*** Supplied entries ***

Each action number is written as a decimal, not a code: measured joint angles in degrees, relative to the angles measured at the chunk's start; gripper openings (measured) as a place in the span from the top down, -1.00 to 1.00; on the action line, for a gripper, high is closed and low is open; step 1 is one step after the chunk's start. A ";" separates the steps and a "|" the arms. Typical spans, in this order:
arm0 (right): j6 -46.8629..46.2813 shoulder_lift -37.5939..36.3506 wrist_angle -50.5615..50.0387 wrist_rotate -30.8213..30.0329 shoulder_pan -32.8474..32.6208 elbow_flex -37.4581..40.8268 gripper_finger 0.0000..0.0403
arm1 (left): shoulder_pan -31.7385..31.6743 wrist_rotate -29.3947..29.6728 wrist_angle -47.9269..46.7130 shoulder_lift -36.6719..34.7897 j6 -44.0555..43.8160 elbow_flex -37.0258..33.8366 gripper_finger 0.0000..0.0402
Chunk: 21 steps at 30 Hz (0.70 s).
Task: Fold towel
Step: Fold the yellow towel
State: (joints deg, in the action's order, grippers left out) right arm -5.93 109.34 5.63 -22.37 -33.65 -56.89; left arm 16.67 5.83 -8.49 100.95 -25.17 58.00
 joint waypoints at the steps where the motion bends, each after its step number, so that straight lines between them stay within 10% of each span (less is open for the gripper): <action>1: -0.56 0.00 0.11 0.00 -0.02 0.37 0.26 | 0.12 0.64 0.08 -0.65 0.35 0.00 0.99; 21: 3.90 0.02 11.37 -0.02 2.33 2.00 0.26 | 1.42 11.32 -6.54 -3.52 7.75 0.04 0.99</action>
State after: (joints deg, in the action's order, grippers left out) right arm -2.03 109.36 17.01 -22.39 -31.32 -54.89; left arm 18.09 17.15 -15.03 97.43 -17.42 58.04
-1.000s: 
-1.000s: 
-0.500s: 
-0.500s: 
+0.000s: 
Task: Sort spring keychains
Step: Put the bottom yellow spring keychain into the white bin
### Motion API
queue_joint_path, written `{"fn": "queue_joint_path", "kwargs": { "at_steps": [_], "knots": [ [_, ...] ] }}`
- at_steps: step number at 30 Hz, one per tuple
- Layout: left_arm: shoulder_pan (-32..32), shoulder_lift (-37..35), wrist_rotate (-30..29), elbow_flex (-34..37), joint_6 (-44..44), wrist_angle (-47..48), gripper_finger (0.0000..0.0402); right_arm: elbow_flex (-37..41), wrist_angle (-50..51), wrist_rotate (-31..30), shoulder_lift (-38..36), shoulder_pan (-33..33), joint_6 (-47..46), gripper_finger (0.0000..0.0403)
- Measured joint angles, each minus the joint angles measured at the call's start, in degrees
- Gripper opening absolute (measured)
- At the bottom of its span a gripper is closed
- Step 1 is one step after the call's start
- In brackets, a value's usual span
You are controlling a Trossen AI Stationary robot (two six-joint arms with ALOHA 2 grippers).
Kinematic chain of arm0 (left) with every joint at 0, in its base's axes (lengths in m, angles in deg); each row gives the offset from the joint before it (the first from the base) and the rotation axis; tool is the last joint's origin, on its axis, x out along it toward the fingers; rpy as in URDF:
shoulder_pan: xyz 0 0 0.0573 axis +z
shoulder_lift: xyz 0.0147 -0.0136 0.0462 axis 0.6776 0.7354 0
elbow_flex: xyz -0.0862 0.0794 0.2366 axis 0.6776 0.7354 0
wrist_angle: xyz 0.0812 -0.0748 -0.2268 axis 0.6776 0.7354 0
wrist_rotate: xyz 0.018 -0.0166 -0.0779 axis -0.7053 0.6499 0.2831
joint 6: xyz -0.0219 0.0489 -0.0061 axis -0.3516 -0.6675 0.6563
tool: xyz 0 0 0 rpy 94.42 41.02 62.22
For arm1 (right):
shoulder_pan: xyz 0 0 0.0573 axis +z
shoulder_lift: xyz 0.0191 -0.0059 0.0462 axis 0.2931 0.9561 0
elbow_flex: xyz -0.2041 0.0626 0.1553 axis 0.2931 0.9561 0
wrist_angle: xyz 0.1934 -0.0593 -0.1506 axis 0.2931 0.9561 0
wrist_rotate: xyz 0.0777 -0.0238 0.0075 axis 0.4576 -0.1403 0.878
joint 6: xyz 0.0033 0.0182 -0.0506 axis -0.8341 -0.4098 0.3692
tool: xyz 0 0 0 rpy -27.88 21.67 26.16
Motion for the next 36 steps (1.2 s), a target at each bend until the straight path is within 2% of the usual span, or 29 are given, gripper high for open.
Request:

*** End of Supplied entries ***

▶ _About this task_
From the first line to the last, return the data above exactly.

▶ _Answer_
Each action number is written as a decimal, not a code: measured joint angles in degrees, relative to the angles measured at the chunk's start; gripper openings (measured) as a place in the span from the top down, -1.00 to 1.00; on the action line, for a gripper, high is closed and low is open; step 1 is one step after the chunk's start. A ";" separates the steps and a "|" the arms. Typical spans, in this order:
arm0 (right): j6 -46.8629..46.2813 shoulder_lift -37.5939..36.3506 wrist_angle -50.5615..50.0387 wrist_rotate -30.8213..30.0329 shoulder_pan -32.8474..32.6208 elbow_flex -37.4581..40.8268 gripper_finger 0.0000..0.0403
arm1 (left): shoulder_pan -31.7385..31.6743 wrist_rotate -29.3947..29.6728 wrist_angle -47.9269..46.7130 shoulder_lift -36.6719..34.7897 j6 -44.0555..43.8160 elbow_flex -37.0258..33.8366 gripper_finger 0.0000..0.0402
Chunk: 21 steps at 30 Hz (0.70 s).
Task: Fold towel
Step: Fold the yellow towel
State: (joints deg, in the action's order, grippers left out) right arm -5.93 109.34 5.63 -22.37 -33.65 -56.89; left arm 16.67 5.83 -8.49 100.95 -25.17 58.00
 joint waypoints at the steps where the motion bends, each after its step number, so that straight lines between them stay within 10% of each span (less is open for the gripper): <action>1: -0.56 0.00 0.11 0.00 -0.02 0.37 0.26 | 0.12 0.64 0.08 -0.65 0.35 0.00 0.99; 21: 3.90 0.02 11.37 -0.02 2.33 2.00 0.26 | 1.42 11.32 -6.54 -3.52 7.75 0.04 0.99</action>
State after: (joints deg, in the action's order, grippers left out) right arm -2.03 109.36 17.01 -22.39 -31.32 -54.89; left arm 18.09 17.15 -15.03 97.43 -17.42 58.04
-1.000s: 
-1.000s: 
-0.500s: 
-0.500s: 
+0.000s: 
Task: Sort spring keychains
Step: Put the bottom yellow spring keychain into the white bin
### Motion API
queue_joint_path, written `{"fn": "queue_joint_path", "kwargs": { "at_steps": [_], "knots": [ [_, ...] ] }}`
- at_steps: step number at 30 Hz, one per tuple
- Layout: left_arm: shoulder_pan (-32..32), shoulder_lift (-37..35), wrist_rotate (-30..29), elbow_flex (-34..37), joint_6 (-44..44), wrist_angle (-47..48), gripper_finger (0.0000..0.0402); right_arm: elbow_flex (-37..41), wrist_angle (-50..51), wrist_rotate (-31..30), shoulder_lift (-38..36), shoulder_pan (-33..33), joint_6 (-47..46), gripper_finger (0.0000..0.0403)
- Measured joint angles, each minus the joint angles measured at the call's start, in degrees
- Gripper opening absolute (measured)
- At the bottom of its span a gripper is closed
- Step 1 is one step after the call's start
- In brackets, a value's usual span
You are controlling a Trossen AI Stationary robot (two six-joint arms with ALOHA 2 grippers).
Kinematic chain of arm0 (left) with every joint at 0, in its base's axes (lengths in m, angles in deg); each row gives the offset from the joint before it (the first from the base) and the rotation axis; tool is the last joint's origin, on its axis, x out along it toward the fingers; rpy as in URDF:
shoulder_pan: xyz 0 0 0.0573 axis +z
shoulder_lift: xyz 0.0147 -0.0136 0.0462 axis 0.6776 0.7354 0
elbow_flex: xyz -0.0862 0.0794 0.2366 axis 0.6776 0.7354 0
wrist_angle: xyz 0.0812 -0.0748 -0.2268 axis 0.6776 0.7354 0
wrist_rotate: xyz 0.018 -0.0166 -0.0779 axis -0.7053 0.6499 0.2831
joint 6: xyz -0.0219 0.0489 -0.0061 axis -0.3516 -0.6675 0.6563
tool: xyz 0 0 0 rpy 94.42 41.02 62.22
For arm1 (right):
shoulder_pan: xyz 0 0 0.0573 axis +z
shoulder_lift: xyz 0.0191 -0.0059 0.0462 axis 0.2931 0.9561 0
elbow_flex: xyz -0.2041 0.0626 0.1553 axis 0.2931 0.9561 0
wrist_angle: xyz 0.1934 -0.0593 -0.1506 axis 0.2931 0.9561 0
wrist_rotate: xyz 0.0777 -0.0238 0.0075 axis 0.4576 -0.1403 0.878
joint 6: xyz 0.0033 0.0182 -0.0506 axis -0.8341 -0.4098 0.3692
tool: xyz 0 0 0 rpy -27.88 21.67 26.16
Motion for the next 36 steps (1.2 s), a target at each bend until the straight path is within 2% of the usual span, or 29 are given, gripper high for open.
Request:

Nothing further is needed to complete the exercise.